Data for review:
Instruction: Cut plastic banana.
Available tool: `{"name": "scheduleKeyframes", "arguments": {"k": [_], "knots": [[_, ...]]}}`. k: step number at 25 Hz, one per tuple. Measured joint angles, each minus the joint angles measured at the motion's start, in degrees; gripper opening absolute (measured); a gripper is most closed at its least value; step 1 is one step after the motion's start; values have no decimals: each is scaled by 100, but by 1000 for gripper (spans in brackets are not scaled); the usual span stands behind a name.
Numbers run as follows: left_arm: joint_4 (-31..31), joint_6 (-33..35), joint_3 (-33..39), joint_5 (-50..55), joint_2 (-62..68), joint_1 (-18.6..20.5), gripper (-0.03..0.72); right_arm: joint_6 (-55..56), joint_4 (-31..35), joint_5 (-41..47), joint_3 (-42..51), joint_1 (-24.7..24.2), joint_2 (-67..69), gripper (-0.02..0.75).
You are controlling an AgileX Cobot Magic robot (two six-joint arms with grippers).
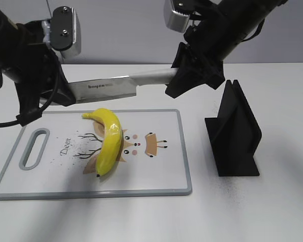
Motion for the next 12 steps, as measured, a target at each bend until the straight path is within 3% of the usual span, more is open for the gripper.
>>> {"name": "scheduleKeyframes", "arguments": {"k": [12], "knots": [[-17,0,-11,-759,1541,6,11,5,-429,-765,-5,22,1260,175]]}}
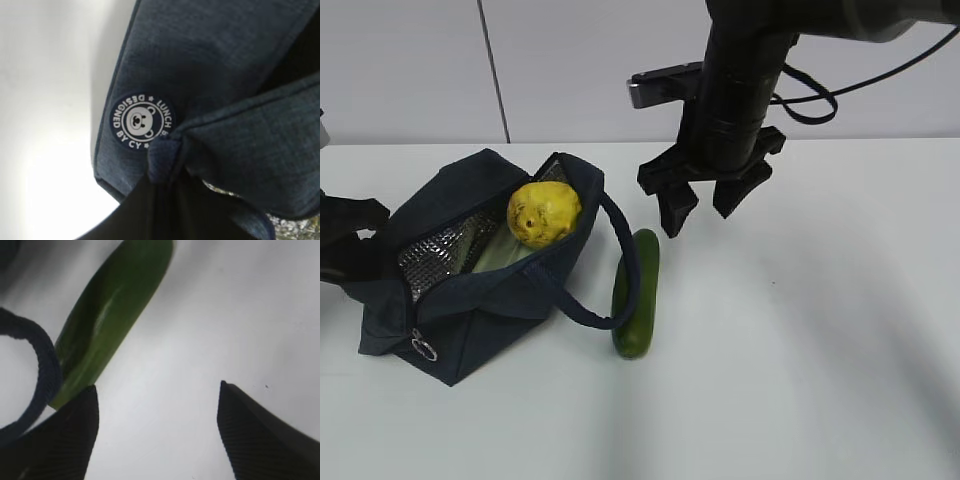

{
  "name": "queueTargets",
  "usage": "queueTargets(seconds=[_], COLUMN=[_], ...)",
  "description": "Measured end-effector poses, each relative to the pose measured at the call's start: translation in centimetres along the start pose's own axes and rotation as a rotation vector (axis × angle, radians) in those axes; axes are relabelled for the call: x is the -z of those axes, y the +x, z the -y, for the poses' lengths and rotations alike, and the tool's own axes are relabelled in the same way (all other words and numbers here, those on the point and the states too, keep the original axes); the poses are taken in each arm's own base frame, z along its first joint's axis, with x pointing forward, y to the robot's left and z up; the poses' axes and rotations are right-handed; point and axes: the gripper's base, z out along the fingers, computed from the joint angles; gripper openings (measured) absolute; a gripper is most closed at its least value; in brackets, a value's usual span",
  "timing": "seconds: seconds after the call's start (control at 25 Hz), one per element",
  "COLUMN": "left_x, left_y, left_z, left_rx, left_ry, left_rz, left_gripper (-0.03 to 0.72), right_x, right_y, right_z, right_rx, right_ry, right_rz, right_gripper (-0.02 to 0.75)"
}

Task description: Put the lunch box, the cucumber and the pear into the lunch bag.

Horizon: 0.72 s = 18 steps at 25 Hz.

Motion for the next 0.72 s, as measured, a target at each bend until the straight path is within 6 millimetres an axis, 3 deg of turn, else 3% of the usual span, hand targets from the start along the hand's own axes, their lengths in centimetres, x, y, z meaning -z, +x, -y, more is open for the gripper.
queueTargets(seconds=[0.32,0.56,0.72], left_x=[-0.2,-0.2,-0.2], left_y=[-0.1,-0.1,-0.1], left_z=[-0.2,-0.2,-0.2], left_rx=[-0.014,-0.013,-0.01], left_ry=[-0.017,-0.019,-0.019], left_rz=[0.0,0.003,0.003], left_gripper=[0.001,0.001,0.001], right_x=[-3.0,-6.4,-7.3], right_y=[-1.5,-1.6,-1.8], right_z=[-0.5,-0.5,-0.5], right_rx=[-0.12,-0.163,-0.178], right_ry=[-0.084,-0.107,-0.111], right_rz=[0.09,0.042,0.058], right_gripper=[0.571,0.571,0.571])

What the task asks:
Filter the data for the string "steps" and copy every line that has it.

Solution to the exercise:
Motion for the next 12 steps, as measured, a target at each bend until the straight path is within 3% of the usual span, more is open for the gripper.
Horizon: 0.72 s = 18 steps at 25 Hz.

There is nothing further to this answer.